Вообще, метафора патологии, болезни, прямо отсылающая к опытам натуралистической школы, представляется чрезвычайно важной для понимания того, как устроен воображаемый архив «человеческих документов» — текстов, которым мы присваиваем документный статус. «Болезнь» (психическая[451]
, телесная, социальная) — в каком-то смысле вытесненная, теневая сторона образов наивности и простодушия; это та доля притягательного ужаса, которую читателю позволяет почти неосознанно сохранить нормативная позиция, занятая по отношению к «наивному» тексту. Метафора болезни сигнализирует об уязвимости этой позиции, ненадежности нормы — норма в любой момент может быть разрушена внутренней или внешней патологией.Публикации Александры Чистяковой, Рубена Гонсалеса Гальего, Бибиш — в силу разных обстоятельств — представляют собой тексты, уже адаптированные (в отличие от тетрадок Евгении Киселевой) к соответствующим нормам. Они не обладают некими объективными свойствами человеческого документа (таких онтологически заданных свойств, разумеется, и не существует) — литературному сообществу по каким-то причинам важно
Проблема, требующая здесь решения, конечно, заключается вовсе не в том, насколько наивны эти тексты и имеют ли они эстетическую ценность, а в том, какие болезни мы на самом деле видим и подразумеваем, когда говорим, что человеческий документ правдиво «отражает жизнь», какие патологии суждения о литературе (и собственно института критики) при этом обнаруживаем. Повышенный интерес к текстам, которые, по признанию одного из процитированных выше рецензентов, «лежат вне поля критики», настойчивое противопоставление этих текстов обычной («грешащей архаичностью») литературе, — недвусмысленное свидетельство, во-первых, проблематичного статуса литературности, а во-вторых, кардинального сбоя механизмов критической рецепции. Другими словами, литературный текст оказывается центром нарушенной коммуникации: существующие навыки его прочтения «не работают», не приводят к желаемому эффекту — к возможности испытать непосредственную читательскую реакцию, «включиться в текст», «соотнестись с ним». Возникающее чувство, что литературное произведение герметично, закрыто от критика, что его «непонятно, как читать», может компенсироваться привычным объяснением — литература недостаточно хорошо «отражает» реальность («не показывает» актуальных проблем, не создает узнаваемые социальные типажи, говорит на архаичном языке etc.).

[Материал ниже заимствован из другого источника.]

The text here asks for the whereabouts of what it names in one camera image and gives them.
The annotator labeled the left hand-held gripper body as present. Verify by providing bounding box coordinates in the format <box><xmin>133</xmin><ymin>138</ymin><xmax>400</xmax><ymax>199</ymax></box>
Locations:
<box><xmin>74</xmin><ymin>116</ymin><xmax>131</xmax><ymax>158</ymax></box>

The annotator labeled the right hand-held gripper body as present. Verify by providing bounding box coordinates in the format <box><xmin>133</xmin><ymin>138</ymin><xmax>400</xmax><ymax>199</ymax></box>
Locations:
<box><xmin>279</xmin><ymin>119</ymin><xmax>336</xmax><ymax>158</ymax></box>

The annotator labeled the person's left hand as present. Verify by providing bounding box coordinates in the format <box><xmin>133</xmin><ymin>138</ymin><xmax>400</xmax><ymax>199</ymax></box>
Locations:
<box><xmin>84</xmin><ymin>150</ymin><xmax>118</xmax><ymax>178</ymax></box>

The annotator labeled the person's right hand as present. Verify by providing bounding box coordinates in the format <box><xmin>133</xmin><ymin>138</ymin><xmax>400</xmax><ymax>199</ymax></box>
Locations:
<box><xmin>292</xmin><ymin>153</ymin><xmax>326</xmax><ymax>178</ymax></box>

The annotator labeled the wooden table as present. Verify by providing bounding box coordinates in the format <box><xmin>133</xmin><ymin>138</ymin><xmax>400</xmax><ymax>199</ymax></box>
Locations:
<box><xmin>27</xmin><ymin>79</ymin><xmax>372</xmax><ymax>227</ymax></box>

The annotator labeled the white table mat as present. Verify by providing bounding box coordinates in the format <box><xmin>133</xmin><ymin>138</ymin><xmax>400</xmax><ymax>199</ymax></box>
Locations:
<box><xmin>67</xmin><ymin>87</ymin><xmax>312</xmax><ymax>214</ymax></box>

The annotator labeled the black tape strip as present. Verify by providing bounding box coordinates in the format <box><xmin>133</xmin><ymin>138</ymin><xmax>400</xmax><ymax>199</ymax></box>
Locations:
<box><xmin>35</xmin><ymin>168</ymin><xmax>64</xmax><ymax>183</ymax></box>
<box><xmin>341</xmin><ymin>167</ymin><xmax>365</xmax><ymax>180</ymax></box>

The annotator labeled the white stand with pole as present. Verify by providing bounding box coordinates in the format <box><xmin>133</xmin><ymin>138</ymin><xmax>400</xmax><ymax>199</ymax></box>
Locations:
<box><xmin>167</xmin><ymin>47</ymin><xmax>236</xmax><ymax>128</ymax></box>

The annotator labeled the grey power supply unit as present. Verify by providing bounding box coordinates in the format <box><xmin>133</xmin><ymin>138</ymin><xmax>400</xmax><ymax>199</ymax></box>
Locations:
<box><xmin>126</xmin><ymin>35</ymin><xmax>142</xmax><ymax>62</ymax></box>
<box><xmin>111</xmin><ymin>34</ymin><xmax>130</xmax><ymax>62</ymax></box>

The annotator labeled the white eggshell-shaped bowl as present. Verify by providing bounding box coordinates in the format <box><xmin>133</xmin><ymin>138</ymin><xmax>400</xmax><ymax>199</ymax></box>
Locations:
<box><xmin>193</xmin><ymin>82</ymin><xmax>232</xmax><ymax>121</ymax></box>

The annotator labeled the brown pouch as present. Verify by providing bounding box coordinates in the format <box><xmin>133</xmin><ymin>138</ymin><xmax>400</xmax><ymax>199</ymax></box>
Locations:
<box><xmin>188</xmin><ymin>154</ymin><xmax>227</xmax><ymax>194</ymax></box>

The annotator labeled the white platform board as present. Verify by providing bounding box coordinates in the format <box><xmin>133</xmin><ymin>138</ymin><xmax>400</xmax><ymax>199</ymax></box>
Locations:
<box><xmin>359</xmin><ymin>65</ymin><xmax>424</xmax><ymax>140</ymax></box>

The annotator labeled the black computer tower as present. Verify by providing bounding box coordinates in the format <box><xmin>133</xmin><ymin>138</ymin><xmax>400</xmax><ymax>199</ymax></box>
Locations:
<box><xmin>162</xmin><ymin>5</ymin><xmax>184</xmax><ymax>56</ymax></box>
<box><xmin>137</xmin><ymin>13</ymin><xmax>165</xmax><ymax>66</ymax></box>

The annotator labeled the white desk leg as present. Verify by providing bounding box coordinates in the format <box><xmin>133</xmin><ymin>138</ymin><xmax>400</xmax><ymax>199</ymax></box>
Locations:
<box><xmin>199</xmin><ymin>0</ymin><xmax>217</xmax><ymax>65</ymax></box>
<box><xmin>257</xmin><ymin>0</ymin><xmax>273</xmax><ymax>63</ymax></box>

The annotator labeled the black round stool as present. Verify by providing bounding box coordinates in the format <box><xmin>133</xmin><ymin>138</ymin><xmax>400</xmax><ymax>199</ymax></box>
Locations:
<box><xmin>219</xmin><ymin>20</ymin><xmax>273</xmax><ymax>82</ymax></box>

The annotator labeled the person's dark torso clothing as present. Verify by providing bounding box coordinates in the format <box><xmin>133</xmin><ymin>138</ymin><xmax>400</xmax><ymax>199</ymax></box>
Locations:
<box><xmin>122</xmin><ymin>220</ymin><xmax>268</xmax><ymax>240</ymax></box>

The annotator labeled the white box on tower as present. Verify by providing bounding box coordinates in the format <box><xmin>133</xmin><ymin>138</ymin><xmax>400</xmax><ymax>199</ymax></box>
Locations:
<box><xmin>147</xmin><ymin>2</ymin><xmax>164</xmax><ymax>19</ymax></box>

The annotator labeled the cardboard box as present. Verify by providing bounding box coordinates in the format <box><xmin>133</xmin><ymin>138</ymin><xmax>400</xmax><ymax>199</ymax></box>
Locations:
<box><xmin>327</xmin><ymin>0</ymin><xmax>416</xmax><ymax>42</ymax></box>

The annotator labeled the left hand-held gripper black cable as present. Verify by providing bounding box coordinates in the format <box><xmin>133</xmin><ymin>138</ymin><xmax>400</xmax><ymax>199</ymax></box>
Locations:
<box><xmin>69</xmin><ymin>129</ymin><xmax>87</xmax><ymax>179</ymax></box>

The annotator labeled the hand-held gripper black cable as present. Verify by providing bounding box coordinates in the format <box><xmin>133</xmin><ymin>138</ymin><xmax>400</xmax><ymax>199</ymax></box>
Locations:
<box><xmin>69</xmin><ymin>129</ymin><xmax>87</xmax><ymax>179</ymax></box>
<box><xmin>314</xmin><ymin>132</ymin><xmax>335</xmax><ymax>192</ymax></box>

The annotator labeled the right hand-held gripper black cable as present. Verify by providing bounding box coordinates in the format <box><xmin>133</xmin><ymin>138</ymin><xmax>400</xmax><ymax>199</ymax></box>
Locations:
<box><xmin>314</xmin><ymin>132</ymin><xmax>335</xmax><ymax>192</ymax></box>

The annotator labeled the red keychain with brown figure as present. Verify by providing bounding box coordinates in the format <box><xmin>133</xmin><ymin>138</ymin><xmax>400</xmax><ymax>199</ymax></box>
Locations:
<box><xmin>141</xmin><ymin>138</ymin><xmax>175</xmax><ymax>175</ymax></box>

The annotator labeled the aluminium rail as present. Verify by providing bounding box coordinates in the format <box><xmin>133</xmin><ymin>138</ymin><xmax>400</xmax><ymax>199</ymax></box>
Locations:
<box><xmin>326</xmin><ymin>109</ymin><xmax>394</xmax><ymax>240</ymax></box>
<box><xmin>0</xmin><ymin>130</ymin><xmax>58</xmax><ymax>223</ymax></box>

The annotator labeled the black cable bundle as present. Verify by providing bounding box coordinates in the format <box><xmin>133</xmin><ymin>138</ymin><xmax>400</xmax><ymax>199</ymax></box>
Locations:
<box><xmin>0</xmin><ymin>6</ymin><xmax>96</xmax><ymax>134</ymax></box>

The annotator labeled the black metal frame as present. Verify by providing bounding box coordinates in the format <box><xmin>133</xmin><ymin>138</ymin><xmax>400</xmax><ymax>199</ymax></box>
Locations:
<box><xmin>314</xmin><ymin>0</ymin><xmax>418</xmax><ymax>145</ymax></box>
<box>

Таким образом, за миссией восстановления утраченных связей с реальным, которая вменяется в этих обстоятельствах документу, в действительности стоит совсем иная задача — вновь сделать читательский опыт осмысленным. Рамки «человеческого документа» в этом случае лишь на довольно поверхностных, формальных уровнях удостоверяют «правдивость» нарратива, «реальность» описываемых событий. Информация о том, что какие-то из этих событий вымышлены, вряд ли приведет к кардинальным изменениям читательских реакций. Гораздо более важная функция документа тут — удостоверение смысла: в ситуации утраченных ориентиров статус документа гарантирует, что данный текст обязателен к прочтению. Парадоксальным (лишь на первый взгляд) образом обнаруживаемые внутри нарратива признаки бессмысленности («эстетики абсурда», «душного бреда») могут еще более упрочить ощущение осмысленности своей читательской роли: будучи восприняты в модусе шокирующего чтения (когда «прочитанное не укладывается в голове»), они, безусловно, поддерживают эффект наконец-то оказываемого текстом воздействия, а значит, и наконец-то найденного смысла.
Противоречивые манипуляции с «человеческим документом» — он помещается в самый эпицентр литературных иерархий как будто бы специально затем, чтобы можно было декларировать абсолютную неприменимость к нему эстетических оценок, — действительно активизируют голос читательской совести и сознания: чувство вины становится, пожалуй, ключевой эмоцией, позволяющей здесь заново обрести утраченную (утратившую смысл) роль читателя. Сегодняшнее критическое сообщество предлагает весьма специфический вариант описанной Козловой и Сандомирской позиции стыдящегося интеллигента: из приведенных выше отзывов на тексты Чистяковой, Гонсалеса Гальего, Бибиш хорошо видно, что вина проецируется не столько на область социальных проблем, сколько непосредственно на пространство литературы — именно и прежде всего с литературностью рецензенты связывают целый комплекс (само)обвинительных характеристик (профессиональные читатели не просто отвергают свою «жеманную», «виртуальную», «придуманную» литературу, но и явно стыдятся того эскапистского и эстетизированного опыта, на который она их, как им кажется, обрекает).